Diploholcaspis Temporal range: Lower Devonian, Lochkovian PreꞒ Ꞓ O S D C P T J K Pg N

Scientific classification
- Kingdom: Animalia
- Phylum: Chordata
- Infraphylum: Agnatha
- Class: †Galeaspida
- Genus: †Diploholcaspis Wang et al., 2009
- Type species: †Diploholcaspis daleensis Wang et al., 2009

= Diploholcaspis =

Extinct genus of fishes

Diploholcaspis is an extinct genus of galeaspid jawless fish from Guangxi, China. Its fossils are known from the middle section of the Dayaoshan Group which dates to the Lower Devonian, making it the first early vertebrate to be described from the group. Diploholcaspis differs from other galeaspids due to the poorly developed sensory canal system represented by only a single pair of lateral transverse canals on the headshield. Due to this and a combination of features such as the headshield shape and the ornamentation, Diploholcaspis is regarded as incertae sedis within Galeaspida. Only one species is assigned to the genus: D. daleensis.

== History and naming ==
The holotype of Diploholcaspis (IVPP V 13763 a,b), a pair of external and internal molds of a headshield, was found in strata referred to the middle section of the Dayaoshan Group in Xiangzhou County, Guangxi, China. Though fossils have been found within the group previously, they are very uncommon.
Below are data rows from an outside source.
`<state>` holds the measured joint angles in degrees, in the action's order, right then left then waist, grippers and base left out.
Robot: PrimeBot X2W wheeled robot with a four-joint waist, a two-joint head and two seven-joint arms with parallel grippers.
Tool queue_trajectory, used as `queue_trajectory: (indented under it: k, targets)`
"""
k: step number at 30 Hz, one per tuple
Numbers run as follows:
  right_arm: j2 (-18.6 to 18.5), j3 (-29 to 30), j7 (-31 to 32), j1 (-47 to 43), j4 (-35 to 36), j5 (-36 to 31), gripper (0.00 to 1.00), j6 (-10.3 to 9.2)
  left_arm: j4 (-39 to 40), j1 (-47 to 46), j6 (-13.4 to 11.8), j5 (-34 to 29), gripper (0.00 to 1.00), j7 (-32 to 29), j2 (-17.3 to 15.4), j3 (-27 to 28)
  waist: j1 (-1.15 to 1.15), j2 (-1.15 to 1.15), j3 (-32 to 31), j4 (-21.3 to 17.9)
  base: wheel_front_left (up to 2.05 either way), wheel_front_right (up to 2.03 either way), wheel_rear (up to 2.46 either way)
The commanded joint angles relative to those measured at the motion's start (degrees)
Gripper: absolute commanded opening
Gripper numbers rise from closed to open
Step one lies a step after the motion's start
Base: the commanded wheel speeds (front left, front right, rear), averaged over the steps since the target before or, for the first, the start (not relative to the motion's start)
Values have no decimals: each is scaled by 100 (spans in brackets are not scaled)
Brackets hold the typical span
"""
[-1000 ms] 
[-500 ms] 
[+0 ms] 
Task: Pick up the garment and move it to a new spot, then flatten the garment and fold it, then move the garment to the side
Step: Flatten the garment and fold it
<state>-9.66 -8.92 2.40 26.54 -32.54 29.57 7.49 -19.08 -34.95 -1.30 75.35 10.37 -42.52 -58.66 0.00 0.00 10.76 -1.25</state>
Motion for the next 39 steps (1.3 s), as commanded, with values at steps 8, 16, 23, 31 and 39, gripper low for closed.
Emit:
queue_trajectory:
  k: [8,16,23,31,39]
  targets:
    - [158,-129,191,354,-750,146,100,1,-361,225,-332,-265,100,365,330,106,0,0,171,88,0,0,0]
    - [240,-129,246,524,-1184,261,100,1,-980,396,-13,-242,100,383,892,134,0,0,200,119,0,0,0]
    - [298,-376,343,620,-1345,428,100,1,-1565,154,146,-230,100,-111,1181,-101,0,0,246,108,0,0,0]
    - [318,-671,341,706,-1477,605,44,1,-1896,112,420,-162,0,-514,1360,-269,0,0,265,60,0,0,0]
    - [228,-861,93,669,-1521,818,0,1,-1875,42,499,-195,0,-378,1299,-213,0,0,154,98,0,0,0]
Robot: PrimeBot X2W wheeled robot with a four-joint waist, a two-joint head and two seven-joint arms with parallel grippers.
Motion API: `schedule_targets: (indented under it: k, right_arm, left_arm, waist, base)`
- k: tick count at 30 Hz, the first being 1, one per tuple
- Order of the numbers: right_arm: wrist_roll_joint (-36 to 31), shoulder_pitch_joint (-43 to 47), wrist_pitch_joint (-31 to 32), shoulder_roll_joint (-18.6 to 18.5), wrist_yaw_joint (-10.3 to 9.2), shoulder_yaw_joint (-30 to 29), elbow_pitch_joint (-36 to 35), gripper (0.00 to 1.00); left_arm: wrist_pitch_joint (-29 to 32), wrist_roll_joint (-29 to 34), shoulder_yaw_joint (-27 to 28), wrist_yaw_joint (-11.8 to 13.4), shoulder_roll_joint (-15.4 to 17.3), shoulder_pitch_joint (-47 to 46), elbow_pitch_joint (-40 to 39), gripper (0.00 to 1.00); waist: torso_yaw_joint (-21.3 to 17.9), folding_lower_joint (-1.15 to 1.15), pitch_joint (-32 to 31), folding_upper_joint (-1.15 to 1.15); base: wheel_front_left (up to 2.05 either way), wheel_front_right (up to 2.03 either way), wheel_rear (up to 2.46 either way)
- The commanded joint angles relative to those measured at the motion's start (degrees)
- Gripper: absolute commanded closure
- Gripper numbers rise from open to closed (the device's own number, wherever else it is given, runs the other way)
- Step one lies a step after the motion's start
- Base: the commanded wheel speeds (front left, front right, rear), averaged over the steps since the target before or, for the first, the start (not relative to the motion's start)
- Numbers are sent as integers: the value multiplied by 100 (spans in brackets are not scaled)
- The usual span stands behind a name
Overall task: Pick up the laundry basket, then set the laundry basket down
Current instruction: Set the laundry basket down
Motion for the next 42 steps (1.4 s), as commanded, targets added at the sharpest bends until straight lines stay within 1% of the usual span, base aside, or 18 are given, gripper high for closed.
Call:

The holotype was described by Jun-Qing Wang and coauthors in 2009, making it the first early vertebrate remains described from the group.

The generic name of Diploholcaspis derives from Greek and translates to "dual-grooved shield" which refers to the simplified sensory canal system of the fish. The specific name "daleensis" refers to the fossil site which is named "Dale".

== Description ==
Diploholcaspis is a large galeaspid with the preserved length of the headshield being 12.3 cm and an estimated total width of 18 cm. The shield of the fish is roughly trapezoidal in shape, with the back of the skull being much wider than the front. The posterior edge of the headshield is concave just past the corners, similar to a number of other galeaspids, only to become convex closer to the midline. The shield is largely slightly convex though there is an elliptical convex region which is positioned right behind the median dorsal opening. Both the orbital openings and median dorsal opening are positioned at the front of the headshield with the orbital openings being on the sides of the shield. The median dorsal opening has a wide, ovoid shape and is much larger than the orbital openings. The shield is ornamented with large round tubercles towards the edges and smaller fine tubercules closer to the midline. Unlike other galeaspids, the sensory canal system of Diploholcaspis is only made up of a single pair of lateral transverse canals which start towards the middle portion of the headshield, only to move backwards towards the back of the shield.

== Classification ==
The exact placement of Diploholcaspis is unknown with Jun-Qing Wang and coauthors making comparisons to multiple families throughout the class. The features of the orbital openings and median dorsal opening are reminiscent of Cyclodiscaspis, a member of Polybranchiaspididae. However, the sensory canal system and headshield shape of Diploholcaspis make this relation unlikely. Another comparison made by the authors is with the family Hanyangaspidae due to features such as the shape and ornamentation of the head shield. Similar to with comparisons made with Polybranchiaspididae, the sensory canal system of Diploholcaspis makes this relation unlikely. Due to this combination of features, Diploholcaspis is considered to be incertae sedis within Galeaspida.